The verification of data is an important aspect when building a data structure on a decentralized network. Participants need a way to reliably distinguish between valid data and malicious information.

Hash functions are one-way mathematical functions used to verify data in blockchains. They are applied in several important ways such as creating an address, proving ownership, and verifying the integrity of the blockchain itself.

The use cases of hash functions extend beyond blockchain technology though. In our article on the data structure of the blockchain we talked about other common data structures, such as hash tables. As the name suggests, those would not work without hash functions.

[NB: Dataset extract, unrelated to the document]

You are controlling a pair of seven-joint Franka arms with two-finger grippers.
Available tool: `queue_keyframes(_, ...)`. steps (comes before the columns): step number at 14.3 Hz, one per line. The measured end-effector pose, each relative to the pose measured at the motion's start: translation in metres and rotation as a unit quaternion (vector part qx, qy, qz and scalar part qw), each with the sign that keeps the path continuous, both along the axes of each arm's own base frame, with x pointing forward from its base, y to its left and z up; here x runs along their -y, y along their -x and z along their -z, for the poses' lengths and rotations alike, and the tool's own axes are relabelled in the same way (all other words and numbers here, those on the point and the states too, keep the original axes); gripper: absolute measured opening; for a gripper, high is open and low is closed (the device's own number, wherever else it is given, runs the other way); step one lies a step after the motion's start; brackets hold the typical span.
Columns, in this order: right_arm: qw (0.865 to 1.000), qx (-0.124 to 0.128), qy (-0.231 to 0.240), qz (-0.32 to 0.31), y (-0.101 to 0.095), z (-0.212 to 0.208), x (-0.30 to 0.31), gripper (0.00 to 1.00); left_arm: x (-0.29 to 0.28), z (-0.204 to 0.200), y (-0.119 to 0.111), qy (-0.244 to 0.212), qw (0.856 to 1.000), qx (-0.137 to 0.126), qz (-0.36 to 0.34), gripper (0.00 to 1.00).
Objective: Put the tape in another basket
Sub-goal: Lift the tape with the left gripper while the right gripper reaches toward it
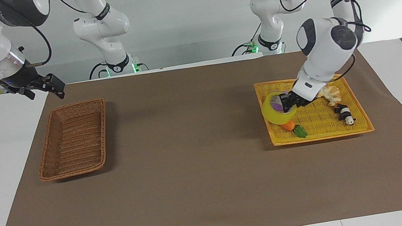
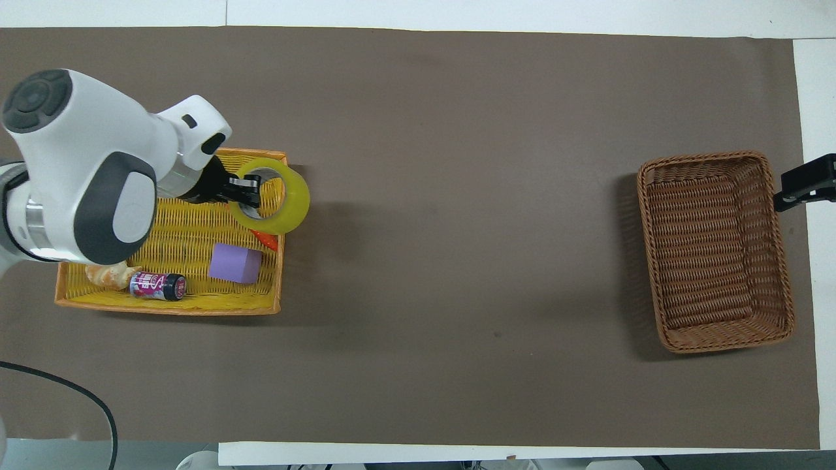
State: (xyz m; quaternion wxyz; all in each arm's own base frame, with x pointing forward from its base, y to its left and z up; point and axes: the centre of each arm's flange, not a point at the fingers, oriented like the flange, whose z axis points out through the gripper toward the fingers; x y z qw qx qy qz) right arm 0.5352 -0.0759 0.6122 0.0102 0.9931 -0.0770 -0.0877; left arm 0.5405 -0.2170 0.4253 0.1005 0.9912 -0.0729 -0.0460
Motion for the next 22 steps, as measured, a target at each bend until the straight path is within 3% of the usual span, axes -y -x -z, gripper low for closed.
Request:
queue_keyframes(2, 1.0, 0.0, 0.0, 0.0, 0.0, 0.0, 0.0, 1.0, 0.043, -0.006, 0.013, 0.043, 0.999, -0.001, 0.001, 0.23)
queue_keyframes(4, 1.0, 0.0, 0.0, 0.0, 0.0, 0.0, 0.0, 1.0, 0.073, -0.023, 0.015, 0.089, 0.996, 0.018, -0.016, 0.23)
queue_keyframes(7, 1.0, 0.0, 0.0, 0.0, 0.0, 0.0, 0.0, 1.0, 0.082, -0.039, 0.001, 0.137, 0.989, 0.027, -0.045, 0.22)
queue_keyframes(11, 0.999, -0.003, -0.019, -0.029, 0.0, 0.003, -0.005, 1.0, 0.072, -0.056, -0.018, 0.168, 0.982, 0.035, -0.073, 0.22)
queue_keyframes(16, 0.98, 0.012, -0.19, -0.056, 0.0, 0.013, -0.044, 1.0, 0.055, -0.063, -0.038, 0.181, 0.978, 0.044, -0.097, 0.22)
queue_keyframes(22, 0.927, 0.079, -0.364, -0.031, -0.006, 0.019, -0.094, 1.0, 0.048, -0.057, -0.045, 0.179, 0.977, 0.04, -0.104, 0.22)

Properties of Hash Functions

The first notable property of all hash functions is that they consume inputs of variable length and produce an output of fixed length called hash value, hash digest or simply hash. The output length, usually denoted in bits, varies depending on the specific hash function. The output length is oftentimes part of the name of a hash function. The most notable hash function, SHA-256 produces 256-bit outputs.

Hash functions are mathematical one-way functions. This property is also called preimage resistance. While it is computationally easy to perform a hash operation, it is computationally infeasible to derive an input (the preimage) from a given output. The established hash functions like SHA-256 are battle-proven for nearly two decades (the SHA-2 family was published in 2001).

Cryptographic hash functions are pseudo-random. This means one cannot predict the change in the output from a change of the input. Furthermore, a good hash function should map inputs as evenly as possible over its output range. To give you a visual representation: the actual output range of the SHA-256 hash function are the values from 0 to $1.1579 \cdot 10^{77}$ which can be written out as:

115792089237316195423570985008687907853269984665640564039457584007913129639936

The easiest way to imagine the dimension of this number is to play with this interactive scale of the universe and paying attention to the dimensions in the bottom right corner.

Because of the enormous output range, hash functions are almost collision-resistant. It is infeasible to find an input x’ that maps to the same output as another input x. The only strategy would be a brute-force approach, which would take even the most advanced supercomputers thousands of years.

Lastly, hash functions must be deterministic. Hashing a given input must always yield the same output.

Different Types of Hash Functions

Not all hash functions are the same. One differentiator is the output space which affects the collision resistance. If the output space was only 10-bit, performing 1024 hash operations would statistically suffice to find a second input x’ mapping to the same output as x.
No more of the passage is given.